At 48, with a 13-year-old son, Lamott has never married and has "waited a long time for a really nice man." She recently has found one and is in a relationship with a South African art director for a San Francisco advertising agency.

A woman who has admitted to having just about every addiction--except gambling--drugs and alcohol, she has been sober for 16 years. She's also had a bout with bulimia. Reared as a nonbeliever, she has embraced Christianity with a fervor that spills onto the pages of her books and, she acknowledges, turns off some readers. She shrugs, "They should write their own book. I'm not everybody's cup of tea."

She experienced her religious conversion 17 years ago, as a drunk attracted to the singing coming from St. Andrew, a small, predominantly African American church in Marin City, where she still worships. Lamott rejects the label "born-again Christian"--"I think that's stronger than we need to be, and it's so Pat Robertson. I'm just a hard-core left-wing activist who believes that everyone goes to heaven."

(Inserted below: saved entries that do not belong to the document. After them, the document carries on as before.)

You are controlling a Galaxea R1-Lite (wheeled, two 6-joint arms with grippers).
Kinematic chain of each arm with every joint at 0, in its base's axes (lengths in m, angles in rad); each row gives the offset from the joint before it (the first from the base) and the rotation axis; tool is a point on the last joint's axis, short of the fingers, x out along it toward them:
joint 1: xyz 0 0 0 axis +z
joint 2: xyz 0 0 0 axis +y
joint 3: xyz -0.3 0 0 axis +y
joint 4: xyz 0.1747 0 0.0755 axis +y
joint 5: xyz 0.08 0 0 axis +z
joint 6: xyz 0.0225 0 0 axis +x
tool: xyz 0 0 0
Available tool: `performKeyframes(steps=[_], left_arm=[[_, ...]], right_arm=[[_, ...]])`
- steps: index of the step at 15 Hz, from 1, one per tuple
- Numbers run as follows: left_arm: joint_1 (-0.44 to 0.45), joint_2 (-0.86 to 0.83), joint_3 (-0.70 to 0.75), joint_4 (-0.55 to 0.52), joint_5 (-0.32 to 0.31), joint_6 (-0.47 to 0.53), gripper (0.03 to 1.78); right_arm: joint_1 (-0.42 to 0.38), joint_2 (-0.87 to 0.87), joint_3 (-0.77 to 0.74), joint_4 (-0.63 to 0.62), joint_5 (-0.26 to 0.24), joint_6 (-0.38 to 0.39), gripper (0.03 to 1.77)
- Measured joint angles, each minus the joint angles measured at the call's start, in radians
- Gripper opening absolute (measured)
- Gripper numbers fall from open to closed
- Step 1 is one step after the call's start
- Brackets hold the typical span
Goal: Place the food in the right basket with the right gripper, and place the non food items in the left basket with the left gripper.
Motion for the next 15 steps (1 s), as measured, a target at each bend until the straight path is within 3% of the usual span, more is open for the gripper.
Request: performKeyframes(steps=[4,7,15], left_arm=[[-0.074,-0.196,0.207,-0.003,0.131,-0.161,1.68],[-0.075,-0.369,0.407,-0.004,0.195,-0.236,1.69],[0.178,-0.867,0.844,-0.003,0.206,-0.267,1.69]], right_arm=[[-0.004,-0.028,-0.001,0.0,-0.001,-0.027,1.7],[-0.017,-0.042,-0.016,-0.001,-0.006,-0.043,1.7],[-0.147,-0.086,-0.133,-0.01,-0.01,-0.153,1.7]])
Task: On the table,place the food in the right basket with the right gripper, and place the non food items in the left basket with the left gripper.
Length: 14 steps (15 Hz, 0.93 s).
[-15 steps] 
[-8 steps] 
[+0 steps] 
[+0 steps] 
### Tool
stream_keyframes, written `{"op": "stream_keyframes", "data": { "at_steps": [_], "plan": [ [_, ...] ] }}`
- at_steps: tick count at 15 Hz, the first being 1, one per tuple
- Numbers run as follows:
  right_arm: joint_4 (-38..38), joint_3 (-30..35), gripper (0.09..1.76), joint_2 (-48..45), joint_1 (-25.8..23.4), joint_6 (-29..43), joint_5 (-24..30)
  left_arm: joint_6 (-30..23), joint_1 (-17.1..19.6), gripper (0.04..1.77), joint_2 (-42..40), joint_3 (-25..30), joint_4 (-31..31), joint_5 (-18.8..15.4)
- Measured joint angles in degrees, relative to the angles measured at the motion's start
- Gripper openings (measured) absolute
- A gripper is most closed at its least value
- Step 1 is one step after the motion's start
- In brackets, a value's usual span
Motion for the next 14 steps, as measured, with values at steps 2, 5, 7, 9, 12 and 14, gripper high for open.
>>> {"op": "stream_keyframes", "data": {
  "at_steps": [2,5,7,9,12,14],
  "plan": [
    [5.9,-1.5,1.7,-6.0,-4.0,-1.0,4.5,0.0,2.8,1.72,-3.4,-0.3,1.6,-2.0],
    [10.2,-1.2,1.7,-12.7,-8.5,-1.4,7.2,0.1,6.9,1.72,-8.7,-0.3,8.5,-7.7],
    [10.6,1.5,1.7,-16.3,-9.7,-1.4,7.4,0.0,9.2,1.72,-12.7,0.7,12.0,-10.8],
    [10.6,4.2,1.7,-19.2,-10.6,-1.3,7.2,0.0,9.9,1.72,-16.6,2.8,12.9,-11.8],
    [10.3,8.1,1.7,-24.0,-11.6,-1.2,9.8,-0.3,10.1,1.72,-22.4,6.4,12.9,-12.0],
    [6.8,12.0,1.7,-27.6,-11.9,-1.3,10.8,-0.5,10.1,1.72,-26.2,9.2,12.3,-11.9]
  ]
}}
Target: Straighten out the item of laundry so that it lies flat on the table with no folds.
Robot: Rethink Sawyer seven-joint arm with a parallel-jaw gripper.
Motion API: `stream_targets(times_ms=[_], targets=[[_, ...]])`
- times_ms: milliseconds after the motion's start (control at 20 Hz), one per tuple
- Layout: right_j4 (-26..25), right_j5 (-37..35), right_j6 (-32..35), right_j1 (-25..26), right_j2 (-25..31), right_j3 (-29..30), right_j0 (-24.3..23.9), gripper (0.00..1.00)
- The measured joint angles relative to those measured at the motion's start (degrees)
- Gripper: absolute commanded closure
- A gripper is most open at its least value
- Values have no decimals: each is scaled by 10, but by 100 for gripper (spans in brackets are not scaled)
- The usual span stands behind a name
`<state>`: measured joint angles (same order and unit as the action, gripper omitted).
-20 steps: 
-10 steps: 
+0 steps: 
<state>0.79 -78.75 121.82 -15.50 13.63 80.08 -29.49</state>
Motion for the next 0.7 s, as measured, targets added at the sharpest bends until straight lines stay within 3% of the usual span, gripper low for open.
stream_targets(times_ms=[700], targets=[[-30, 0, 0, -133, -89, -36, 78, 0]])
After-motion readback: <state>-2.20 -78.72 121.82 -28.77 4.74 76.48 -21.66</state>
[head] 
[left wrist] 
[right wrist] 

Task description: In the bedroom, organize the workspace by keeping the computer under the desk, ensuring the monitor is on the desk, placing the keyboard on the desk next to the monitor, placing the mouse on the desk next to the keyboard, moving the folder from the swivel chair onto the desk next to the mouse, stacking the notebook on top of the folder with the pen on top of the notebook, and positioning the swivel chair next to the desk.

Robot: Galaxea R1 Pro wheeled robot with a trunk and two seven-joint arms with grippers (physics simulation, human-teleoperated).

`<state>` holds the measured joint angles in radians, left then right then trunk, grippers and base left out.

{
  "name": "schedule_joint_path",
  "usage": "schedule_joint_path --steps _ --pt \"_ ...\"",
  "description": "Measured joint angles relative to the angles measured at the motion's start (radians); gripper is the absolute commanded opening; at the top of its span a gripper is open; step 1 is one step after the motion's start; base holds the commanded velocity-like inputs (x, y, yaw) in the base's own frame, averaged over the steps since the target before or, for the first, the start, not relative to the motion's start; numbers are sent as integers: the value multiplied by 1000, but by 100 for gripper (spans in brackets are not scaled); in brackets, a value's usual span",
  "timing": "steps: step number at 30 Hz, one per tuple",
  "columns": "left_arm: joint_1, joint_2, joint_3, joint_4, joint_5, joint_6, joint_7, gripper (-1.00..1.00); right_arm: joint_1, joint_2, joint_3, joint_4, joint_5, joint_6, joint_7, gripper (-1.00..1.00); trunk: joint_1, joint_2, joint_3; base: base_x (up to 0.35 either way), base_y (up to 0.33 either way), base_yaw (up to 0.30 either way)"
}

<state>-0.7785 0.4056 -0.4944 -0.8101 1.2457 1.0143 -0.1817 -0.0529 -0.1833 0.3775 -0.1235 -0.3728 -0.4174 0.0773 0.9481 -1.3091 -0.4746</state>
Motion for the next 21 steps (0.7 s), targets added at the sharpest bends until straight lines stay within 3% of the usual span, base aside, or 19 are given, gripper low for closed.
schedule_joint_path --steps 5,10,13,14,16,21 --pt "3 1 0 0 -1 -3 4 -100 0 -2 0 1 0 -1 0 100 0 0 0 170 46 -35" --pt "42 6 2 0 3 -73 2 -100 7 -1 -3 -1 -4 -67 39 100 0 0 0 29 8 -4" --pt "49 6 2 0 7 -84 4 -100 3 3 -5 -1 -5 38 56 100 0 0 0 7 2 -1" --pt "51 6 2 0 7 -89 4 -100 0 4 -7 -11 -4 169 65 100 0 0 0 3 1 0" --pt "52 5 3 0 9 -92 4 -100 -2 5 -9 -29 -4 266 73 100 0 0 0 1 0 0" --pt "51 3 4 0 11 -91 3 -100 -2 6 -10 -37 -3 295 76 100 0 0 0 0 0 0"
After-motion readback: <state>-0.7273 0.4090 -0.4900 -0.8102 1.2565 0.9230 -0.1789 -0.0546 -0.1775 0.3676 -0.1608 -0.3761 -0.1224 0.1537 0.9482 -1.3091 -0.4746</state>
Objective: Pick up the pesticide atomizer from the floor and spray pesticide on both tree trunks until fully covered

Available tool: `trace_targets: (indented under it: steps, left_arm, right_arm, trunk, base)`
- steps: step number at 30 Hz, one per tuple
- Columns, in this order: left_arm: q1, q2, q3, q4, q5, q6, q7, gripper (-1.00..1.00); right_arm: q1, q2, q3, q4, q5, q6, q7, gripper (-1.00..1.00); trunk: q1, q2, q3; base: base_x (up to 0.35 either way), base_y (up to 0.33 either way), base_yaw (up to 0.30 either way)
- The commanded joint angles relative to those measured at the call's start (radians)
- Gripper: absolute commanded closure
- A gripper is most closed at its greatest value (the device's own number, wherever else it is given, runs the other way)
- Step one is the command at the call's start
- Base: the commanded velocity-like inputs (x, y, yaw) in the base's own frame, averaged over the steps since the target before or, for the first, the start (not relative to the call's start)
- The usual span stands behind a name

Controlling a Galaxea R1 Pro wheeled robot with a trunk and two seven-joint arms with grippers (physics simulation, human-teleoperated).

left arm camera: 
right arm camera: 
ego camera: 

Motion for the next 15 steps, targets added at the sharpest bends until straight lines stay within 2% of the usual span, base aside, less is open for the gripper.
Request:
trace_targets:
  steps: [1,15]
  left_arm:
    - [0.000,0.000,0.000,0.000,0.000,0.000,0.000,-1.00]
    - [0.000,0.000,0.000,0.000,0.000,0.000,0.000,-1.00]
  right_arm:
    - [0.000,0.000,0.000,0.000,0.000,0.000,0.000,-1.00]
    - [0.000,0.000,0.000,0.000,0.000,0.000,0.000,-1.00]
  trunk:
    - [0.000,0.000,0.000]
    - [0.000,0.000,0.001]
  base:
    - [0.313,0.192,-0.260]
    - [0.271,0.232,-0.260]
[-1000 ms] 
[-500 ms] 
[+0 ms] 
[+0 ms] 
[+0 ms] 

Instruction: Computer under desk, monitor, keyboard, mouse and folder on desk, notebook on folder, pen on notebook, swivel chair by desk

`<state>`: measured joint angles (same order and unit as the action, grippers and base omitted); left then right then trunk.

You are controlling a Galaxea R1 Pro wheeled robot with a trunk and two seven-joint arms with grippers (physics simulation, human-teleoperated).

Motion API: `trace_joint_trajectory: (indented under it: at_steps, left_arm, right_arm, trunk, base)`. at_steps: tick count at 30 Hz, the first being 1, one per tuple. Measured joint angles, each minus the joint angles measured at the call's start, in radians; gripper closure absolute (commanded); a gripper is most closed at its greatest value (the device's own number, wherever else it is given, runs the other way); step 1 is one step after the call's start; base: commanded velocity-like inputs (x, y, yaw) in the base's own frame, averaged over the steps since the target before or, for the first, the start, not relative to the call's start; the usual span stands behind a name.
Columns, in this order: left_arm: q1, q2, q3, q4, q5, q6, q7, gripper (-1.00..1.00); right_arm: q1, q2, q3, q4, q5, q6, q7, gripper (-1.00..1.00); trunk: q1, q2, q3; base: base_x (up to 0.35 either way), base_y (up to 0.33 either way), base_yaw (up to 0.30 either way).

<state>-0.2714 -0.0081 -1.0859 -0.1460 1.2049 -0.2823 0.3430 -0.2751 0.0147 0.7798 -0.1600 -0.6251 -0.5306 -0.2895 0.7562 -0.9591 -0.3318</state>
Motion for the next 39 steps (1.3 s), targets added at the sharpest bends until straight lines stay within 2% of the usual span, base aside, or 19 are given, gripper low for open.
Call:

She'd been "dodging Christianity all through my 20s and early 30s. My father hated it so much. He was a child of missionaries." Of her finding Jesus, she has observed, her intellectual left-wing nonbeliever friends "would have been less appalled if I had developed a close personal friendship with Strom Thurmond."

Lamott has rejected friends' suggestions that she tone down religion in her writing. She doesn't want to write novels like most of those she reads, in which people "don't believe in anything. It's all hopeless. The only world I'm interested in showing you around is animated by beliefs and humanity. I'm as confused and self-centered and angry as anyone, but that's the world I can be the tour guide for."

Lamott's writing focuses on four themes--anger, grief, faith and friendship. She harbors a lot of anger, much of it directed toward her parents--her writer father Kenneth, who died of a brain tumor when she was 25, and her mother, who died last year, leaving Lamott with unresolved issues.

"My parents had an awful marriage and stayed married for 28 years," she says. She grew up in Marin County, one of three children--and the only girl--in a household where "there was a Harold Pinter play unfolding all the time." Intellectual discussions were encouraged, but shows of emotion weren't permitted.

"Everything was about armor and appearance. My mission has been to get some of the armor off, and be more of a visible mess, and talk about it in a way that's funny so people can say, 'Thank you. Me, too.' " She smiles and says, "I was a grown-up, and probably drunk, before I yelled at somebody."